» **Activity**: From the material below, tally every line containing "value"; reply with the total only.
Start of Block
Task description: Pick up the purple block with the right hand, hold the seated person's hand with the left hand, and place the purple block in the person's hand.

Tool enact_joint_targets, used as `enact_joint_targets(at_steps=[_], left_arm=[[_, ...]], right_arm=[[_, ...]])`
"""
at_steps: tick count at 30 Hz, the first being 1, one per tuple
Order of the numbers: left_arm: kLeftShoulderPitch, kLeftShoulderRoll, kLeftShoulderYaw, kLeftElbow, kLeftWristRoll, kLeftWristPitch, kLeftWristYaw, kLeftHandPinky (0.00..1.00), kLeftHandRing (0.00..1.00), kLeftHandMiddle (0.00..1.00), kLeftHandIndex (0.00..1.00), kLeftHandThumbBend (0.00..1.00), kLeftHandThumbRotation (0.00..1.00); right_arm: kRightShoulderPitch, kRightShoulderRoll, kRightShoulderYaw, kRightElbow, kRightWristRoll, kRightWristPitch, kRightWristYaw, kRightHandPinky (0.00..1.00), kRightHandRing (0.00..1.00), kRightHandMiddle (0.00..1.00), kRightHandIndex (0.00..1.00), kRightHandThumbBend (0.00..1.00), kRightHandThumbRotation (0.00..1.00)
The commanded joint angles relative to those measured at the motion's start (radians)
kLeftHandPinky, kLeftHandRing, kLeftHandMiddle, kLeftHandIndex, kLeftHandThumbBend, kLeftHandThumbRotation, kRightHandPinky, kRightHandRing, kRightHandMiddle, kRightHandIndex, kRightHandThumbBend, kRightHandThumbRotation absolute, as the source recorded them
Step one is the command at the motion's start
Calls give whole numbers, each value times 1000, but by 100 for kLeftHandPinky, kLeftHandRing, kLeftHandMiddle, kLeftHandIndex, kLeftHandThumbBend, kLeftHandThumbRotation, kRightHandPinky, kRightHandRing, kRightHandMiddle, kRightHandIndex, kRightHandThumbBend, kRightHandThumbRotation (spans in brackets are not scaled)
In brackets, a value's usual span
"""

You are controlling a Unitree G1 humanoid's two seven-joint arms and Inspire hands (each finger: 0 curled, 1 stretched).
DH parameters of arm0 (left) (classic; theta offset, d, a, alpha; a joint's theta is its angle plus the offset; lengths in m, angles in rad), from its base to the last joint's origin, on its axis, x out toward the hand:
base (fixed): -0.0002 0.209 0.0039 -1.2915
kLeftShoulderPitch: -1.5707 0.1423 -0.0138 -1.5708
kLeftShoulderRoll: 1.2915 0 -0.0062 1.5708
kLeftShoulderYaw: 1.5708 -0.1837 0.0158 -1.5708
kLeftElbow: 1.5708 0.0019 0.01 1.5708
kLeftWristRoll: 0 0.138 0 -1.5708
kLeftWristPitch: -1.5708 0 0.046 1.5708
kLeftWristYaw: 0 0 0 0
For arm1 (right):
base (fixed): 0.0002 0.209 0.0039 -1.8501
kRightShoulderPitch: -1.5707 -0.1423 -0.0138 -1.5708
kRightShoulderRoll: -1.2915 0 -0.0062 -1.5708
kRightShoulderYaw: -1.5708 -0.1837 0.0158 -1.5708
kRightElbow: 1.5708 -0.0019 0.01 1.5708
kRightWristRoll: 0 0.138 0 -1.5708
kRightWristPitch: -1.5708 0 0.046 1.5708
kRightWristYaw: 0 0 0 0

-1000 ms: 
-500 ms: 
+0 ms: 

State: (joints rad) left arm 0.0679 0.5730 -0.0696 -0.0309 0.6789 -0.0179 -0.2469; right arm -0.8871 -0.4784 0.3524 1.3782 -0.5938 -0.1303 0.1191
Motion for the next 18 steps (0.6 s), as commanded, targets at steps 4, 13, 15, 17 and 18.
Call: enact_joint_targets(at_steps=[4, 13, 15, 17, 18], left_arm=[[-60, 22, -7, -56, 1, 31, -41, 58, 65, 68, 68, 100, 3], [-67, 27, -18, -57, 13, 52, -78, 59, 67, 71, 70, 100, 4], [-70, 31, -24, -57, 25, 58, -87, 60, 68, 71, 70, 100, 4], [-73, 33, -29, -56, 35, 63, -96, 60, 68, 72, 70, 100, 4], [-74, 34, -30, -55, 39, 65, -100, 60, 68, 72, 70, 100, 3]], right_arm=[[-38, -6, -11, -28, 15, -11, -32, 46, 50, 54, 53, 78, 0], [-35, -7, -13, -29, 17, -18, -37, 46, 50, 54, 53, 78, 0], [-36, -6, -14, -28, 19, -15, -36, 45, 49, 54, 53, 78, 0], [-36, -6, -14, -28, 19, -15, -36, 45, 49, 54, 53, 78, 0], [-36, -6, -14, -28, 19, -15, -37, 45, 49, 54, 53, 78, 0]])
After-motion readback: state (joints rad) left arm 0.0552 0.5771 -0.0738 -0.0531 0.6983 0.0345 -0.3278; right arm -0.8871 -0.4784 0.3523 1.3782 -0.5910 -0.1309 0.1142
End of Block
» **Exercise response**: 2